LIC, India’s largest investment firm, has been a major beneficiary of the recent slump in the stock market. The state-run life insurance company used the opportunity to buy the stock last March when it faced a heavy correction. LIC reaped the benefits as the market rallied rapidly.
LIC’s started buying during stock market crashes during the 2008 recession. Until then, investment firms have been selling like normal retail investors during market downturns. Fund managers did not dare to invest when the market crashed as they had to save money to pay back the investors when the sales pressure increased. Retail investors generally follow the trend of buying and selling when the prices of shares fall.

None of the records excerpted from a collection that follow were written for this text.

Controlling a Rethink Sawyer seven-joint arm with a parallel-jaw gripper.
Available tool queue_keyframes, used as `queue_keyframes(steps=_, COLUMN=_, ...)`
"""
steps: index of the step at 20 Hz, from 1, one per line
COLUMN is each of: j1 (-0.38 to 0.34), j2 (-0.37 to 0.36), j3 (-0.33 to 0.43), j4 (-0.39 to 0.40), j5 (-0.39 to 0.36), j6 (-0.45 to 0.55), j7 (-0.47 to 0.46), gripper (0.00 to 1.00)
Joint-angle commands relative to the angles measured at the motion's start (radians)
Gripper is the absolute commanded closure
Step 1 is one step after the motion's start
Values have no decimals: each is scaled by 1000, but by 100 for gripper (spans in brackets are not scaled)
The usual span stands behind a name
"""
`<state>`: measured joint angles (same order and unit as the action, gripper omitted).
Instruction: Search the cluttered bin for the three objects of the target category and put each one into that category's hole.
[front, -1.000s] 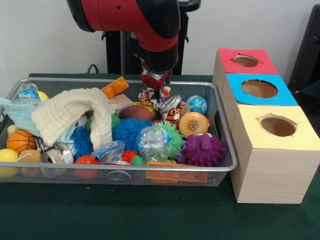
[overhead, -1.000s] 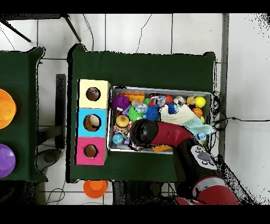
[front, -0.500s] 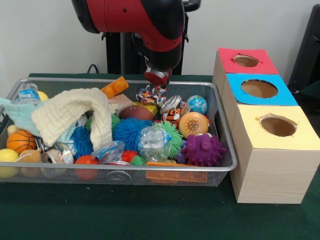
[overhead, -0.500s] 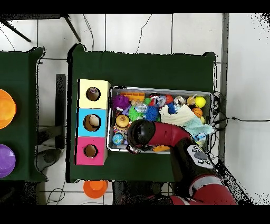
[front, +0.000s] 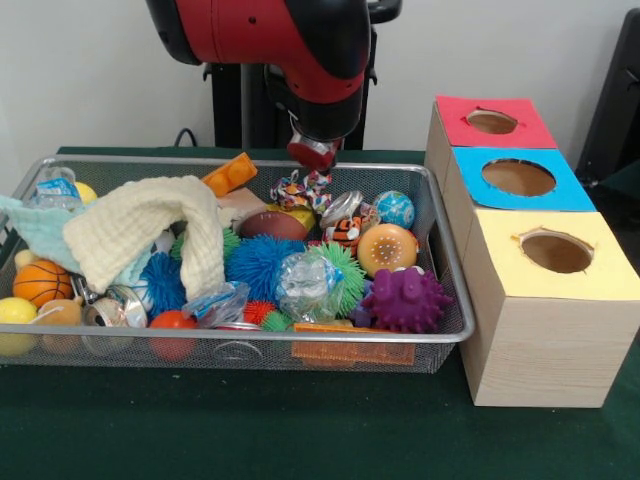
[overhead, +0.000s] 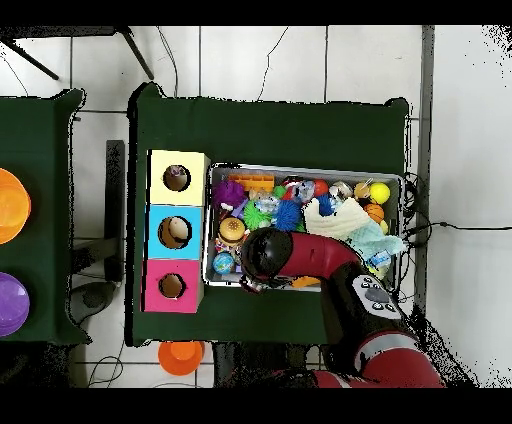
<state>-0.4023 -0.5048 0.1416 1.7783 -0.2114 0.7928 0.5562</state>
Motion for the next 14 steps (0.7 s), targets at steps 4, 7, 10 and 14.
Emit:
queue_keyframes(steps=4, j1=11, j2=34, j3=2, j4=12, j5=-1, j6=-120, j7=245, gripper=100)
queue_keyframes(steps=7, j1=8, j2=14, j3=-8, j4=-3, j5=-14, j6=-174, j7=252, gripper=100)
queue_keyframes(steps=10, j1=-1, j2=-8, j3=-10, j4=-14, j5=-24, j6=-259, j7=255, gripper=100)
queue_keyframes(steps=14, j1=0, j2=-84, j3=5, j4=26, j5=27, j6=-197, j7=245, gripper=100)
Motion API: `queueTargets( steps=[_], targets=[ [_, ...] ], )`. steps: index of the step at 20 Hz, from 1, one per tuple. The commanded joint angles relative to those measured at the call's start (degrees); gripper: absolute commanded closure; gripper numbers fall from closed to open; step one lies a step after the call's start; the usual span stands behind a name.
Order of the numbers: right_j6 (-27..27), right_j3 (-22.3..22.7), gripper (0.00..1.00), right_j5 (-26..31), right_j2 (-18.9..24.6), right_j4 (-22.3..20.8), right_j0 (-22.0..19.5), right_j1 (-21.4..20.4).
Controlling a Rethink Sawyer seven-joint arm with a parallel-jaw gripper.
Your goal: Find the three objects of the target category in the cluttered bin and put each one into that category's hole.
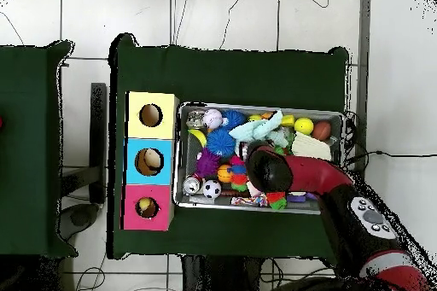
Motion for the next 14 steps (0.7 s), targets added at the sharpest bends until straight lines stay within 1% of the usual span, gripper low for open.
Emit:
queueTargets(
  steps=[1,6,8,11,14],
  targets=[
    [12.89,2.37,0.0,0.88,-6.48,1.39,9.91,2.36],
    [18.14,2.5,0.0,-1.34,-10.49,6.35,15.89,3.43],
    [19.48,2.79,0.0,-2.72,-12.15,8.37,18.02,3.86],
    [20.5,4.45,0.0,-5.27,-14.17,11.08,20.35,4.0],
    [21.7,5.35,0.0,-6.28,-15.82,13.1,22.71,3.77]
  ],
)
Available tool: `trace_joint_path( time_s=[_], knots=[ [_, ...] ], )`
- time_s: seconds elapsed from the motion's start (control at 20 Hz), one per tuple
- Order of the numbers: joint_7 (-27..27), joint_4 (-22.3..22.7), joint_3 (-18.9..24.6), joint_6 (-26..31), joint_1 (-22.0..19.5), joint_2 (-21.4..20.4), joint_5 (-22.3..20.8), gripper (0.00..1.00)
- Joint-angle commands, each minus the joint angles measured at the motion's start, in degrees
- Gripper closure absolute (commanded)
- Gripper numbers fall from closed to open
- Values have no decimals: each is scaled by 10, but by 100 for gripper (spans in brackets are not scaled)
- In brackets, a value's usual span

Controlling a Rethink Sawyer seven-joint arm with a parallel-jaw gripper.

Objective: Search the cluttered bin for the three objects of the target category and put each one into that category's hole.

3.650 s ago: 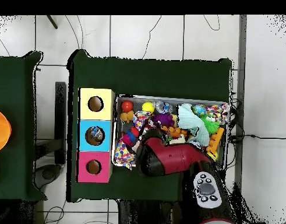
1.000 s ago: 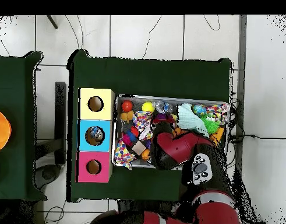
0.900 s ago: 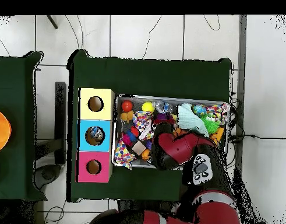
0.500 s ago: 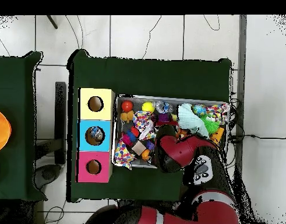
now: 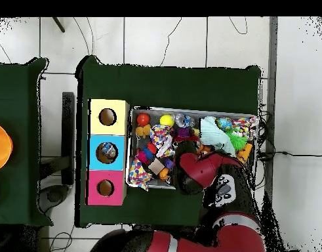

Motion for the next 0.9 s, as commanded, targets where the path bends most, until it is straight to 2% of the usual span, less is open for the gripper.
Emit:
trace_joint_path(
  time_s=[0.05,0.3,0.4,0.55,0.9],
  knots=[
    [-22,-46,-2,-60,13,35,14,0],
    [-17,-40,-9,-80,16,30,20,0],
    [-22,-40,-21,-93,21,31,36,0],
    [-37,-48,-47,-106,33,42,66,0],
    [-40,-70,-70,-112,50,64,86,0]
  ],
)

Fund managers were often forced to follow the same procedure as they had to hold sufficient cash.
At the same time, the intervention of the then Finance Minister P. Chidambaram in 2008 led to a reversal of the market’s slump and complaints that the government was doing nothing to support the market. At the behest of the government, LIC stepped in to buy lower quality shares from the market. It supported the market. LIC also bought when other investment firms sold in the market. Within a few months, LIC was reaping the benefits.
This marked the beginning of a new investment trend. Later, when the market slumped, other investors began to show interest in buying. Soon, it was seen that domestic investors buy whenever foreign investors sell.
LIC, which had bought a good number of stocks last March when the market fell, reaped huge benefits. LIC continued to buy shares during the April-June quarter. LIC’s stake in leading companies in the banking, auto, IT and pharma sectors rose significantly during the April-June quarter.